- Assigned task:
Lines below that include the word "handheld" should each be copied.

- Data records:

____________

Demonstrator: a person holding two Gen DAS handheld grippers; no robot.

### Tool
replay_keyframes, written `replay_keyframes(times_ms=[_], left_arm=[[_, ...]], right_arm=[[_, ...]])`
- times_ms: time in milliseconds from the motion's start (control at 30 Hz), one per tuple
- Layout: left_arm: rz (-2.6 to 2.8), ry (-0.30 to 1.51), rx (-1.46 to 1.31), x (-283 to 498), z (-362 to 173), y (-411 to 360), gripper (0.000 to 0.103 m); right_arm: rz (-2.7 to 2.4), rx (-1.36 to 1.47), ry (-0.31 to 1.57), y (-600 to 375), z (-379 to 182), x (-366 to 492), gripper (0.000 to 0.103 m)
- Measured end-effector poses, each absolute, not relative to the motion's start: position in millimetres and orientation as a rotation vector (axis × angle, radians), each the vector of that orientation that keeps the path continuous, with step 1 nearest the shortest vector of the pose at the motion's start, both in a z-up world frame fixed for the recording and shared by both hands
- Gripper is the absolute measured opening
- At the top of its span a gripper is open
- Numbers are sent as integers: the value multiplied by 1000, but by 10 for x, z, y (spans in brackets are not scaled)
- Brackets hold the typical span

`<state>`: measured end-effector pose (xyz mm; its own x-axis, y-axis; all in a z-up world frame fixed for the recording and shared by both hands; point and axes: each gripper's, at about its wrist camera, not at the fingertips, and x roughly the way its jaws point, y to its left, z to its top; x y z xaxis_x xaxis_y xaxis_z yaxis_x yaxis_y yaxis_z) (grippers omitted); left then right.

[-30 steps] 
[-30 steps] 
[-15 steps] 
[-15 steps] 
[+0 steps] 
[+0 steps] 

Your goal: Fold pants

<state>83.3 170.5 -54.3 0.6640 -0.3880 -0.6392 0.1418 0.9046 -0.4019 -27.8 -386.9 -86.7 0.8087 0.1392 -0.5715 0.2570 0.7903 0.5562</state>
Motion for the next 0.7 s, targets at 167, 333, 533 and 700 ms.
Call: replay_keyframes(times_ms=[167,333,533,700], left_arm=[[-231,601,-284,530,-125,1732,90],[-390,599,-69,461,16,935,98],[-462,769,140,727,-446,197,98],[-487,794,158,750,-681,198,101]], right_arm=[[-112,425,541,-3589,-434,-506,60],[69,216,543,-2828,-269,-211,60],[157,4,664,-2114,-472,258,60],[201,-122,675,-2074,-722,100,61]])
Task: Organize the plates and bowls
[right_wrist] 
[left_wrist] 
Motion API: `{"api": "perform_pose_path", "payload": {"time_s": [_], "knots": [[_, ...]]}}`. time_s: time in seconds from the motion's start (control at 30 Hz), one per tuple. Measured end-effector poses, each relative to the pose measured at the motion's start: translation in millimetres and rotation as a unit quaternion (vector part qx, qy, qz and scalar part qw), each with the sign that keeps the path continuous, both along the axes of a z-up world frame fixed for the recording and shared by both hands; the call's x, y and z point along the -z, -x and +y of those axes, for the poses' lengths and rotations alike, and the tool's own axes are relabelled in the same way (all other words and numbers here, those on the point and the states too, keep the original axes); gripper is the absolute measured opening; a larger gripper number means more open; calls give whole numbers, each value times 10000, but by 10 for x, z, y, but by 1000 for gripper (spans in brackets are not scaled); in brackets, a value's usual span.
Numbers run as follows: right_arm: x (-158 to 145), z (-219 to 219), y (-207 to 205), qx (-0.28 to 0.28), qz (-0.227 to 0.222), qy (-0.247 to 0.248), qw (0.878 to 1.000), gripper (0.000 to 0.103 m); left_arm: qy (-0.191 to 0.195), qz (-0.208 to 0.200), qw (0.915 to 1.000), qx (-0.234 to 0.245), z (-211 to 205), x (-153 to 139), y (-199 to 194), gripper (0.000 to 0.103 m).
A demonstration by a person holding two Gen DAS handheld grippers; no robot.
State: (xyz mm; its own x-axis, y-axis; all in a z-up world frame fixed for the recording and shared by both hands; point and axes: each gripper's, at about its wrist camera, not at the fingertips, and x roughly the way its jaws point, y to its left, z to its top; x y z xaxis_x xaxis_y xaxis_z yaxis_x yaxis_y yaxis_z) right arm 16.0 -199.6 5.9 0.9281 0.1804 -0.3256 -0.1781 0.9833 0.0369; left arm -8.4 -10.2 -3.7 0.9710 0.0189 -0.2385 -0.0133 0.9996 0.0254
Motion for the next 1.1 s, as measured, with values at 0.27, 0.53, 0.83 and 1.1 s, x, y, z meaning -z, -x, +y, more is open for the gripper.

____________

- Reply to the exercise:
Demonstrator: a person holding two Gen DAS handheld grippers; no robot.
A demonstration by a person holding two Gen DAS handheld grippers; no robot.

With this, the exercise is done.